The Smith and Wesson website lists the Bodyguard with integrated laser MSRP as $419.00. However, many other outlets sell this model in the low- to mid-$300s. Our friends at Quantico Tactical list the Bodyguard with laser for $329.00 (military/law enforcemet/1st resonder/private security). At this price-point, the Bodyguard is very affordable and .380 Auto ammunition is roughly the same price as 9mm.
When I say that it is very affordable, especially for a gun with an integrated laser, consider that after-market lasers can cost nearly as much as this entire gun. Crimson Trace Laser Grips for many different models can cost between $200 and $350.00.
In general, I found the S&W Bodyguard .380 Auto to function reliably and produce acceptable precision/accuracy for its intended purpose. The long and heavy trigger made it a bit difficult to keep the sights aligned and on target at times, but I believe that this type of trigger is necessary for a true pocket pistol. Triggers that are lighter or shorter could contribute to a negligent discharge when drawing the pistol from the pocket.

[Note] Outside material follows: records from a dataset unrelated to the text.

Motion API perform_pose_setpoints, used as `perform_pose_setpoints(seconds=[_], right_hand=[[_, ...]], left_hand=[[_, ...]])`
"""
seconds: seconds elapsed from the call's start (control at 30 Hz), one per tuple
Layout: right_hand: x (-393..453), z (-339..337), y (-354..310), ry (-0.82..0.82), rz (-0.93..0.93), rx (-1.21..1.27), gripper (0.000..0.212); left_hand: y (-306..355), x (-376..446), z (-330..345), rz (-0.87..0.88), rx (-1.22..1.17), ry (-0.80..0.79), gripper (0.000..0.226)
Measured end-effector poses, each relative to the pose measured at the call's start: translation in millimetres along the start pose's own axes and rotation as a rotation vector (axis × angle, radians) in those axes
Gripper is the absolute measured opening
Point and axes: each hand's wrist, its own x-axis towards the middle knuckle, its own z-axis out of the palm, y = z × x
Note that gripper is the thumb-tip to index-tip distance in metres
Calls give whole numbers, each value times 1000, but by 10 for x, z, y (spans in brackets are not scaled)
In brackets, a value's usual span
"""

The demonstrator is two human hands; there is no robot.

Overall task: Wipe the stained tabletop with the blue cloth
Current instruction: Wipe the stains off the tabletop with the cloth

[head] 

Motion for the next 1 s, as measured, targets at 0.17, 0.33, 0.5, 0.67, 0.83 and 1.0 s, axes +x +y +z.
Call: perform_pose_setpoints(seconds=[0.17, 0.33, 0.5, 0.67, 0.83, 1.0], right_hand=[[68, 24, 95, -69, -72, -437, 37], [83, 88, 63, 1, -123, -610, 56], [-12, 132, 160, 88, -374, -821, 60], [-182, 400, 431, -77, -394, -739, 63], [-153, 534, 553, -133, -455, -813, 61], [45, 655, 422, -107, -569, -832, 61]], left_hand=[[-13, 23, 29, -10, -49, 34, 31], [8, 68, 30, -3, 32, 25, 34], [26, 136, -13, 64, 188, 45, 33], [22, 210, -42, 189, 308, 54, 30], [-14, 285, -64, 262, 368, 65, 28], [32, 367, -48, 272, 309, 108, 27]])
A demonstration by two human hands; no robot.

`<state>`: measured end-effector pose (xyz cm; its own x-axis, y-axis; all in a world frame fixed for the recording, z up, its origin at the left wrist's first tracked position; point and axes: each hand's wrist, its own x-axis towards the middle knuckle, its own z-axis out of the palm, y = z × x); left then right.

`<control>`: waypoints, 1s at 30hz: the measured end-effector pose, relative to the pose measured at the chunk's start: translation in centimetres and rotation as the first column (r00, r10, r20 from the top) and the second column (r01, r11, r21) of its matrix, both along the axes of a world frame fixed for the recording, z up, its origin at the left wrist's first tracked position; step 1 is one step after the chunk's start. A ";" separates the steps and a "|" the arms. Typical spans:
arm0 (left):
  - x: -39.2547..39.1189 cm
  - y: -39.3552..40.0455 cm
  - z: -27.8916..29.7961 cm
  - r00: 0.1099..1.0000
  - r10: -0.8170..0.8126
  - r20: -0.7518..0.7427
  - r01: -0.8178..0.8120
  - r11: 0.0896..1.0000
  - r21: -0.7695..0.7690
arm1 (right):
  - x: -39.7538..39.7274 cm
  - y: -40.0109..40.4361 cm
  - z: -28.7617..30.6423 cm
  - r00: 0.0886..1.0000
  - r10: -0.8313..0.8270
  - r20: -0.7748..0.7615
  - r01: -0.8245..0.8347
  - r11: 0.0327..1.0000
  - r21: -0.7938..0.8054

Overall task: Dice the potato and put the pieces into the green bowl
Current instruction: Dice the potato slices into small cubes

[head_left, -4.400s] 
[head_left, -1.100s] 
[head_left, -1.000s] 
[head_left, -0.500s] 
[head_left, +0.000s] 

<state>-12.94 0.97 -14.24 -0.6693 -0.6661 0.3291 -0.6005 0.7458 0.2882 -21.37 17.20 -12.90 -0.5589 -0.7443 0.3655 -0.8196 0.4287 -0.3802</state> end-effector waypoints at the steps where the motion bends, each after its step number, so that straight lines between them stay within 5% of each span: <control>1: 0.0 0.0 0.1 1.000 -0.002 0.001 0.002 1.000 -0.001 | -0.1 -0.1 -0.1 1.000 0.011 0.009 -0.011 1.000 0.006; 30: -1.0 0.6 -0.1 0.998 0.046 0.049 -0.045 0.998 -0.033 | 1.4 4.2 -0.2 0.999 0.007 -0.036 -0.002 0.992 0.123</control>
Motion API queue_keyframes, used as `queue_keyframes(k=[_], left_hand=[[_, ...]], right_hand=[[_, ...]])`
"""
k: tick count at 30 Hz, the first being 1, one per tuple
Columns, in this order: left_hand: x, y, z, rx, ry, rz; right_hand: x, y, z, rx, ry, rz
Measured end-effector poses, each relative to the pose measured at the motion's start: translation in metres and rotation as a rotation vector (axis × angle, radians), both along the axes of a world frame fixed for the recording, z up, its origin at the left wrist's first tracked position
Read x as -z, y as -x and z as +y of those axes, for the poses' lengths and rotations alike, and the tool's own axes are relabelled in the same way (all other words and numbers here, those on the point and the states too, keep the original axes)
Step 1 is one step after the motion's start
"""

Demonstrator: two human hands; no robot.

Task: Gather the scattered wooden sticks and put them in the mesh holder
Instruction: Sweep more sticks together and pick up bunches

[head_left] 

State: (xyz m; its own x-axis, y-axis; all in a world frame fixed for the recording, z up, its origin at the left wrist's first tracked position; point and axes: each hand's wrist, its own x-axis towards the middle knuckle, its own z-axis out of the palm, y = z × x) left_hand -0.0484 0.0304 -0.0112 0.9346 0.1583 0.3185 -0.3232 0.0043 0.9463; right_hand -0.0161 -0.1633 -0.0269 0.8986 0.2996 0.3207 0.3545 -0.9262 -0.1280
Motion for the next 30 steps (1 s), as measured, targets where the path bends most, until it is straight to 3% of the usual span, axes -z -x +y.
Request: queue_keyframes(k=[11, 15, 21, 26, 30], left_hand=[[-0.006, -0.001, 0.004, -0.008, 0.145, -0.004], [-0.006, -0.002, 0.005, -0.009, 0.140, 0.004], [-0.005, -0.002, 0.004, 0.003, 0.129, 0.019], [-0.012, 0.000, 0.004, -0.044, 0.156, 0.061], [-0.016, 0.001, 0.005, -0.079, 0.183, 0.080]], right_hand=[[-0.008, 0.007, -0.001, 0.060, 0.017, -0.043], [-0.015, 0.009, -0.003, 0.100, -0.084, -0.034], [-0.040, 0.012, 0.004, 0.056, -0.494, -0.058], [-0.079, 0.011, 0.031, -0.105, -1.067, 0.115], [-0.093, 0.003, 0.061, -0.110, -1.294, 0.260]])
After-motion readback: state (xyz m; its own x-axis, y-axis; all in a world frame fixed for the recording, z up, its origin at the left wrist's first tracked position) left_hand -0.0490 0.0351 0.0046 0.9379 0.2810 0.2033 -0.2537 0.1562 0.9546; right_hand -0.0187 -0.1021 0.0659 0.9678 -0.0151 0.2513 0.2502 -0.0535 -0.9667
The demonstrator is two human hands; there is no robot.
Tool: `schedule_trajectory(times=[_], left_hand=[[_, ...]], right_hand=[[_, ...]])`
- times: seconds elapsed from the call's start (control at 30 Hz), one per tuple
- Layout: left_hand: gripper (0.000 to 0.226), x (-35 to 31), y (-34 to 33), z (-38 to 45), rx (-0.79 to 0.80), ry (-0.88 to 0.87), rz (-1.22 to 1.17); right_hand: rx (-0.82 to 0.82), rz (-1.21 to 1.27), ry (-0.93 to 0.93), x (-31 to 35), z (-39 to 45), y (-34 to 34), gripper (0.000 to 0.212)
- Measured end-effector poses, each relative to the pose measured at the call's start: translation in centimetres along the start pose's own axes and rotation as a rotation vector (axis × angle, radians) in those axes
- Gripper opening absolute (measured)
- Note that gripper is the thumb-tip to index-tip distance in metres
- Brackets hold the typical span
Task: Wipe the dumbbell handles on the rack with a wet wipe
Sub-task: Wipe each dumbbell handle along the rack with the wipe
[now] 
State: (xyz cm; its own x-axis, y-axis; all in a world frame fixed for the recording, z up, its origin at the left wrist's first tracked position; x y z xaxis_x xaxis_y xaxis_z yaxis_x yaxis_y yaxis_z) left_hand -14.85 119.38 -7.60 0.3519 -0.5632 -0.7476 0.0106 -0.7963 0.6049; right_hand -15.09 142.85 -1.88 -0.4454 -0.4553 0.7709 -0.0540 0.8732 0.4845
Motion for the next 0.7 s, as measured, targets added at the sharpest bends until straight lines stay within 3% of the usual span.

The photo above depicts the results of my typical test… shooting 5 shot groups from the standing off-hand position at distances from 10-30 feet. Oddly, my 15 and 20 foot groups were better than my 10 foot group. I attribute this to “getting used” to the atrocious trigger. Even so, the point of impact corresponds to the point of aim and a sub-3 inch group at 30 yards from this gun is acceptable for personal defense.
- Lightweight and easily concealable
- Reliable with no malfunctions in 100 rounds
- Acceptable precision/accuracy
- Unique integrated laser design
- Active thumb safety
- Double Action Only trigger
- Atrocious trigger
- Not a good fit for my hand
- “Too lightweight” translated too much impulse/recoil into my hand
- Operating surfaces easy to reach but difficult to activate/deactivate
- Even with advances in design, the .380 Auto is at the low-end of the terminal ballistic performance continuum.
- Did I mention how bad the trigger is?
Returning to the arguments I made in the beginning of the review, it comes down to how the trade-offs interplay between your personal Fit, Function, and Finances. The Smith & Wesson Bodyguard .380 Auto is reliable, lightweight, easily concealable semi-auto DAO with an active thumb safety at a very reasonable price-point, especially for a pistol with an integrated laser. The phrase “Carried a lot… shot a little” may apply here. For me, however, the Cons outweigh the Pros. The trigger is among the worst I’ve ever fired and it was generally uncomfortable to shoot. I could get used to the trigger and ergonomics with more time and practice, but I’ll pass on this one since I believe there are better options out there to meet my Fit, Function, and Finances.
Thanks to Al Rice for providing the gun for review, joining me for some range time, and for snapping some photos on the range!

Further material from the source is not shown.